実施例15の正極板の配設は実施例4と全く同じで、負極板の配設のみが異なる。実施例15を、実施例4において得られた結果と比較すると、正極板及び負極板の両方に適切な突起を形成することで、正極板又は負極板のみに突起を形成する場合と比べて、電池のサイクル寿命、容量及び充電効率をさらに改善できるということが分かる。
−実施例16−
正極板の切断工程において押抜き方式を採用し、正極板の両端部に形成される突起の厚さ比H1/H2を2.5%にし、正極板の鉛ペースト密度を4.3g/cmにし、得られる突起の幅比H3/H4を5%にした。また、負極板においても押抜き方式を用いたが、突起は形成しなかった。

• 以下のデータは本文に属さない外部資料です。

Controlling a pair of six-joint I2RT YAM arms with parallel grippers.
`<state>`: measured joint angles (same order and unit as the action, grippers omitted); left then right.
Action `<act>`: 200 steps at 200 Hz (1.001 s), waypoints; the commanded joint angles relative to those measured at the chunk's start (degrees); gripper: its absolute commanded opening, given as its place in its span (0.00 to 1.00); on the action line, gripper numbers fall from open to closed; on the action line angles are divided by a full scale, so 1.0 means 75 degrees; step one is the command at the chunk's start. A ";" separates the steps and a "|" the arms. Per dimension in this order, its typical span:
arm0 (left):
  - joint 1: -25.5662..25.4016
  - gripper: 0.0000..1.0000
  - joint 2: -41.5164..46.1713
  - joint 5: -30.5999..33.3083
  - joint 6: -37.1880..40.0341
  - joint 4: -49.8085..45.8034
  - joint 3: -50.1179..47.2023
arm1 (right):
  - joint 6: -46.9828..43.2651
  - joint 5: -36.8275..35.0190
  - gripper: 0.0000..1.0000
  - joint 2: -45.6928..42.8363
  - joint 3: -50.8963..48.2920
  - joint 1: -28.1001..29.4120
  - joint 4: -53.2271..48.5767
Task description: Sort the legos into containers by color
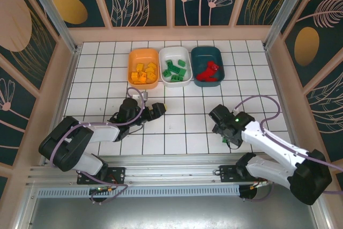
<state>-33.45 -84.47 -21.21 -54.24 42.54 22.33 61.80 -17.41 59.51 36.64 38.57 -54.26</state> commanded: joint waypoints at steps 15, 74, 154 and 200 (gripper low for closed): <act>-0.0031 0.89 0.0450 0.0128 0.0385 -0.0576 0.0279 | -0.0482 0.0240 0.81 0.0476 -0.0232 -0.0483 0.0798; -0.0018 0.90 0.0651 0.0255 0.0529 -0.1175 0.0520 | -0.1029 0.1263 0.55 0.0757 -0.0753 -0.0675 0.2031; -0.0014 0.91 0.1429 0.1705 0.0693 -0.2743 0.0828 | -0.1985 0.0955 0.21 0.0946 0.0375 -0.0353 0.2922; 0.0552 0.99 0.2936 0.5023 0.0318 -0.5459 0.1160 | -0.4120 0.0546 0.22 0.3377 0.3132 -0.0099 0.5123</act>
<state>-31.53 -67.66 -0.30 -50.59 15.07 29.21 42.37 -9.69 76.77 50.09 36.60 -28.69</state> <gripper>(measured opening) 0.983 0.292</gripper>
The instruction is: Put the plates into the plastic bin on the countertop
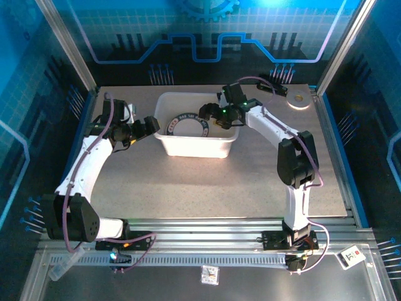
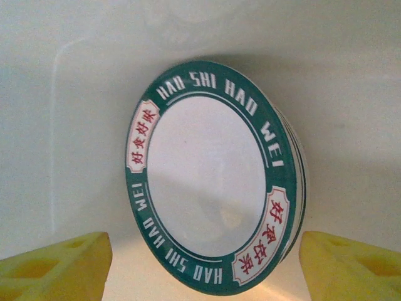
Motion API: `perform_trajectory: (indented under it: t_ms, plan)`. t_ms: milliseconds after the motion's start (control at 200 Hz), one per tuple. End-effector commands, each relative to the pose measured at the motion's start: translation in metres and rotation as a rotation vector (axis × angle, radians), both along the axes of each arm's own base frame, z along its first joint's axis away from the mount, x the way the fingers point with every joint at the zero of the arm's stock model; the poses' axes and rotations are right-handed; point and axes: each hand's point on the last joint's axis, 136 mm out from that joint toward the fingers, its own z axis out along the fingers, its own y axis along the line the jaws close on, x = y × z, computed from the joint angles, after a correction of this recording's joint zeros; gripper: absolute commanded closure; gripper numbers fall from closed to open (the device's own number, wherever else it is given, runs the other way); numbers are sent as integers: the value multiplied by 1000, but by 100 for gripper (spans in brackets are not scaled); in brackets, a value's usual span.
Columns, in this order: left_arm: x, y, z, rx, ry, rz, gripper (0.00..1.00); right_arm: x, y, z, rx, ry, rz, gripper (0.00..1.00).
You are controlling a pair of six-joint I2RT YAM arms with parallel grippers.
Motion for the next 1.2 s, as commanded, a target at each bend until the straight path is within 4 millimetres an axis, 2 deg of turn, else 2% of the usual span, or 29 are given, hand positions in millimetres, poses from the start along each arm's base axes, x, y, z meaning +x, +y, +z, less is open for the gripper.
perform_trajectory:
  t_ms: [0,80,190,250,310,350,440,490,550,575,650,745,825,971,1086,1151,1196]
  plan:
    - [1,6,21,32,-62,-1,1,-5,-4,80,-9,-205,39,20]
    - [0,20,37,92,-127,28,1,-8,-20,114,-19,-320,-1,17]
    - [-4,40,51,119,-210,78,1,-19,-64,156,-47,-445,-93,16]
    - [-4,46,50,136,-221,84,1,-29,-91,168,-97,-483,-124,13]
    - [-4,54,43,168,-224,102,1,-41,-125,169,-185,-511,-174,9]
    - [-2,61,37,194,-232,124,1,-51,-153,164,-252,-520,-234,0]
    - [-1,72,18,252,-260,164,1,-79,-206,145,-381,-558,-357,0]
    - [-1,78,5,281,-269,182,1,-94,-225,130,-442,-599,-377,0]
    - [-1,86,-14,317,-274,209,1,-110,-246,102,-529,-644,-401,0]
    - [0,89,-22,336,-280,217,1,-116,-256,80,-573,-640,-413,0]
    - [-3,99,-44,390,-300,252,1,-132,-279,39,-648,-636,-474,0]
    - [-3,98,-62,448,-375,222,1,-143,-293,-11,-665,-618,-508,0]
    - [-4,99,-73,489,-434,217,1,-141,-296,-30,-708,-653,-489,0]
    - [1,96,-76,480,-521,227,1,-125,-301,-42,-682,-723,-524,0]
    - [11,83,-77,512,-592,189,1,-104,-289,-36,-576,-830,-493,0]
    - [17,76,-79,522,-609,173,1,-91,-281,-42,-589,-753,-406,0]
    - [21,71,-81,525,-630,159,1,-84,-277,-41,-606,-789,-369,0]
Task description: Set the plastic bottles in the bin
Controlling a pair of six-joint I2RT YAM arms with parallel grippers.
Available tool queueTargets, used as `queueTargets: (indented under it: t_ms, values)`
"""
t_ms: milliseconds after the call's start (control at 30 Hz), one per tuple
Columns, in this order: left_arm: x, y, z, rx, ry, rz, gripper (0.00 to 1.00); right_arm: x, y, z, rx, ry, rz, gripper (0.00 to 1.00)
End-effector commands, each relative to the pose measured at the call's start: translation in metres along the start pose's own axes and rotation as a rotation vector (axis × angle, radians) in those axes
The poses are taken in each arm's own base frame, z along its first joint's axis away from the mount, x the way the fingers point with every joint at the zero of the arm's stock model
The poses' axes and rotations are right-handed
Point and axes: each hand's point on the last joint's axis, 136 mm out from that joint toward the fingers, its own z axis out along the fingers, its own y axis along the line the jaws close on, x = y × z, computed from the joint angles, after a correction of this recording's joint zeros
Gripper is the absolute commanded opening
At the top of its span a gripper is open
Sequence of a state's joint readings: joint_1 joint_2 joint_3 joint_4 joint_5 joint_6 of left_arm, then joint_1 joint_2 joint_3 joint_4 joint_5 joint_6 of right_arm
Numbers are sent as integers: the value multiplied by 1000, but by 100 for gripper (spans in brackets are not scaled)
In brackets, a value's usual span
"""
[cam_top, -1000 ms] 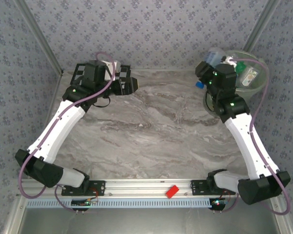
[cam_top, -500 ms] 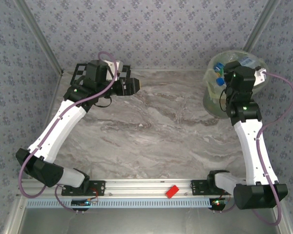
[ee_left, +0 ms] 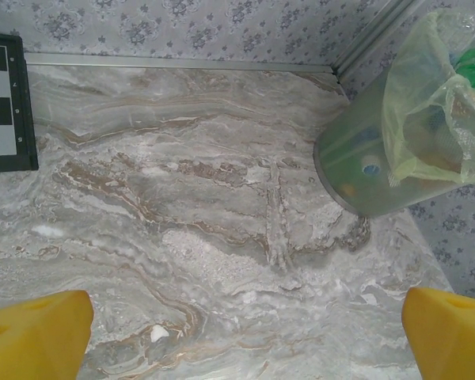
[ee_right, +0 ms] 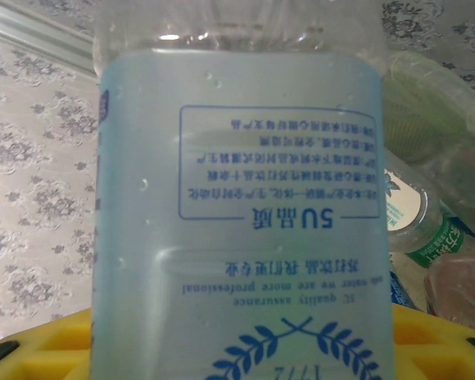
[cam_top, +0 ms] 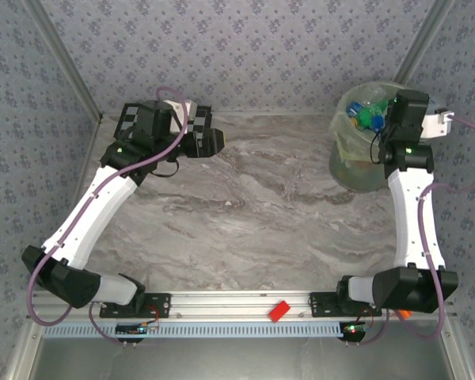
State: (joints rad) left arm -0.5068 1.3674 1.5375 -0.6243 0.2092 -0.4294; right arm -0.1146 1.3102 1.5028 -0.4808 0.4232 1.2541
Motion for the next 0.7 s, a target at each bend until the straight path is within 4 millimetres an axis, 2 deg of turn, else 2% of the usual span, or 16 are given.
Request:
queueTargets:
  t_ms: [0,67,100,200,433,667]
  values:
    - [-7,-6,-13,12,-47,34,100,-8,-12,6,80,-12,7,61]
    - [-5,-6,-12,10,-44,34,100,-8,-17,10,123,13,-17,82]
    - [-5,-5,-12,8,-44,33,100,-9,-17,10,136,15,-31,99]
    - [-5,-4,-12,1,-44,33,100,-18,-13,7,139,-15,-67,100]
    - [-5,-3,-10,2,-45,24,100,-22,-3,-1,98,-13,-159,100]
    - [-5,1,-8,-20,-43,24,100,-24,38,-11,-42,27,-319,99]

それ以外は全て実施例1と同じ配設及び製造方法により極板群及び鉛蓄電池を作製した。
実施例16において得られた結果から、極板の切断工程において押抜き方式で突起を形成し、得られる突起の厚さ及び幅を一定の範囲内になるように設定することによっても、電池のサイクル寿命、容量及び充電効率を改善することができるということが分かる。

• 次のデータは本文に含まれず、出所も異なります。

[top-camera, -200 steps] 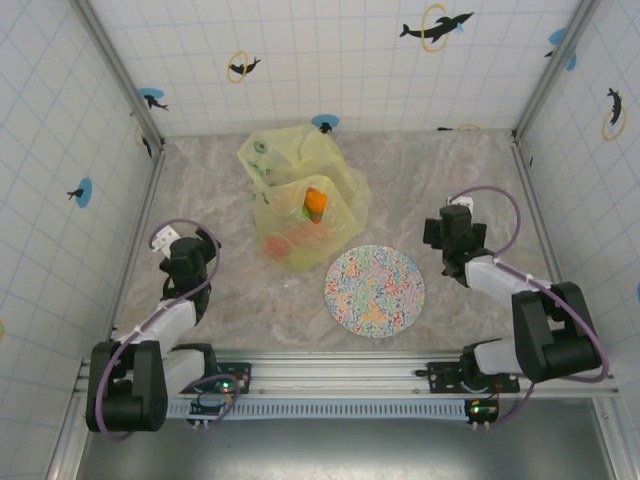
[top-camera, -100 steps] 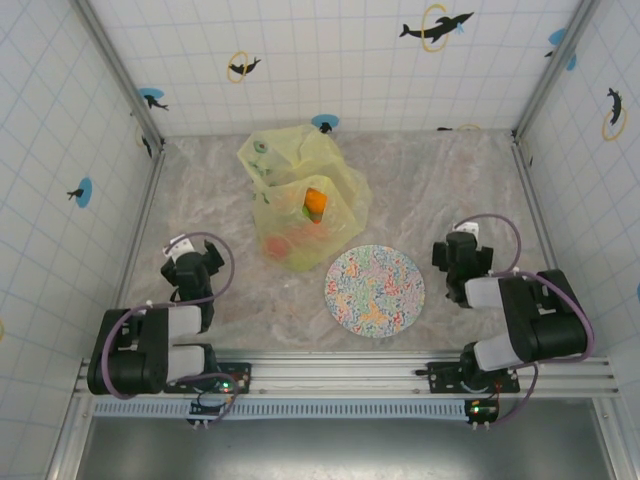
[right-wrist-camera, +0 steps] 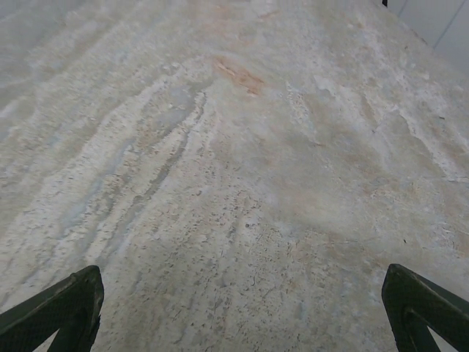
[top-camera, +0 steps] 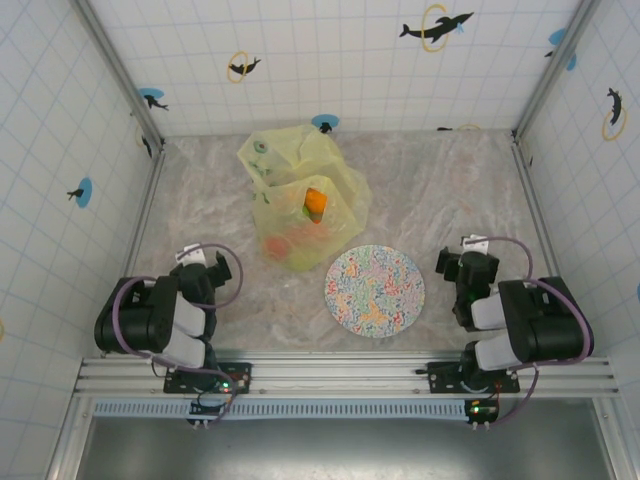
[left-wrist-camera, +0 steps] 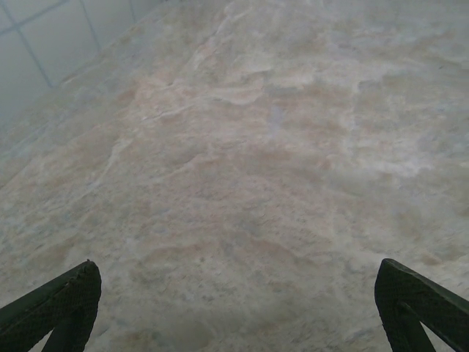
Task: Place the fruits into the plastic bag
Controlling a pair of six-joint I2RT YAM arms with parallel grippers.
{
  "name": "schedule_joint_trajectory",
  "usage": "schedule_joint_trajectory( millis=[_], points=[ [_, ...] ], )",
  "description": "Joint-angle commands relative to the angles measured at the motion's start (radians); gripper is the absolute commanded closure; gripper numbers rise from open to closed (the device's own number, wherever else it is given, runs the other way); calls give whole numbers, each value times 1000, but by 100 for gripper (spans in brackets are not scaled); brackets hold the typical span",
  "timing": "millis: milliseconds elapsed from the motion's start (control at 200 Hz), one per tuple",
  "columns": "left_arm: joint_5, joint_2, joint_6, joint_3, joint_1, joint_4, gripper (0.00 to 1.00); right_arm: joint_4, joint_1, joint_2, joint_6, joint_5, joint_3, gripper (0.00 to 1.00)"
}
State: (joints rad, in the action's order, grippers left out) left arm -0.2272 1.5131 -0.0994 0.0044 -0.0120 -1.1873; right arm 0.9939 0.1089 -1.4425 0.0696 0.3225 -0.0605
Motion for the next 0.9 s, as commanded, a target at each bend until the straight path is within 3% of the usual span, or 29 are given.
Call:
schedule_joint_trajectory(
  millis=[0,75,160,896],
  points=[
    [72,1,38,-18,5,-121,2,249,-17,-51,-3,-39,63,0],
    [72,-1,37,-16,4,-113,2,379,-28,-95,0,-60,102,0],
    [72,0,36,-16,4,-115,2,262,-34,-67,6,-76,67,0],
    [71,0,37,-17,3,-120,2,273,-41,-72,11,-87,68,0]
  ],
)
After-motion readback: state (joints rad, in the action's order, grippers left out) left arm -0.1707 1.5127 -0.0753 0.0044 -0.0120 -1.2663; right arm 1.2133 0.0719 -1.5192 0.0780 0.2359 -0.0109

上記の通り、本発明はプロセスの簡単な調整によって、良好なサイクル寿命と容量と充電効率とを兼ね備えた鉛蓄電池を低コストで効果的に作製することができる。
Figure 0005325358
Figure 0005325358
本発明は、プロセスが簡単で、低コストで、且つ良好な容量とサイクル寿命と充電効率とを兼ね備えた電池用極板及び該極板を有する鉛蓄電池を提供し、該電池は、電気自動車、電動自転車、電動オートバイ、電動スクーター、原付電動二輪車等の動力用電源に適用可能である。

Claims (16)

  1. 集電体と、
    該集電体に保持される活物質層と、
    を備え、
    前記集電体がエキスパンド法によって作製されたエキスパンド格子である電池用極板であって、
    前記電池用極板は、突起を有する2つの突起状の端部と、該2つの端部間に位置する平坦な中間部分とからなり、
    前記端部の厚さは、前記中間部分の厚さより大きく、
    前記中間部分の厚さをH2とし、前記端部の厚さと前記中間部分の厚さとの差をH1とするとき、H2に対するH1の比H1/H2は3%〜9%であることを特徴とする電池用極板。
  2. 前記比H1/H2は4%〜8%であることを特徴とする、請求項1に記載の電池用極板。
  3. 前記端部の幅は前記電池用極板全体の幅の5%〜25%であることを特徴とする、請求項1に記載の電池用極板。
  4. 前記端部の幅は前記電池用極板全体の幅の10%〜20%であることを特徴とする、請求項3に記載の電池用極板。
  5. 前記2つの突起状の端部のそれぞれが有する突起は、前記電池用極板の同じ側に形成されていることを特徴とする、請求項1に記載の電池用極板。
  6. 前記2つの突起状の端部のそれぞれが有する突起は、前記電池用極板の異なる側に形成されていることを特徴とする、請求項1に記載の電池用極板。
  7. 前記電池用極板の、硬化、乾燥及び化成を経た鉛ペースト密度は4.15g/cm〜5.0g/cmであることを特徴とする、請求項1に記載の電池用極板。
  8. 前記電池用極板は正極板であることを特徴とする、請求項1に記載の電池用極板。
  9. 前記正極板の、硬化、乾燥及び化成を経た鉛ペースト密度は4.15g/cm〜4.45g/cmであることを特徴とする、請求項8に記載の電池用極板。
  10. 請求項1〜6のいずれか1項に記載の電池用極板を製造するための方法であって、
    前記電池用極板の切断工程においては、ロータリーカット方式で切断を行い、
    該ロータリーカット方式において使用するロータリーカットバイトの刃角は45°〜75°であることを特徴とする製造方法。
  11. 前記刃角は50°〜70°であることを特徴とする、請求項10に記載の製造方法。
  12. 前記電池用極板の、硬化、乾燥及び化成を経た活物質層の密度即ち鉛ペースト密度は4.15g/cm〜5.0g/cmであることを特徴とする、請求項10に記載の製造方法。
  13. 前記電池用極板は正極板であることを特徴とする、請求項10に記載の製造方法。
  14. 前記正極板の、硬化、乾燥及び化成を経た活物質層の密度即ち鉛ペースト密度は4.15g/cm〜4.45g/cmであることを特徴とする、請求項13に記載の製造方法。
  15. 極板群であって、
    複数の正極板と複数の負極板とがセパレータを介して交互に並べられてなり、
    少なくとも前記正極板が請求項1〜7のいずれか1項に記載の電池用極板であることを特徴とする極板群。
  16. 鉛蓄電池であって、
    請求項15に記載の極板群を備えることを特徴とする鉛蓄電池。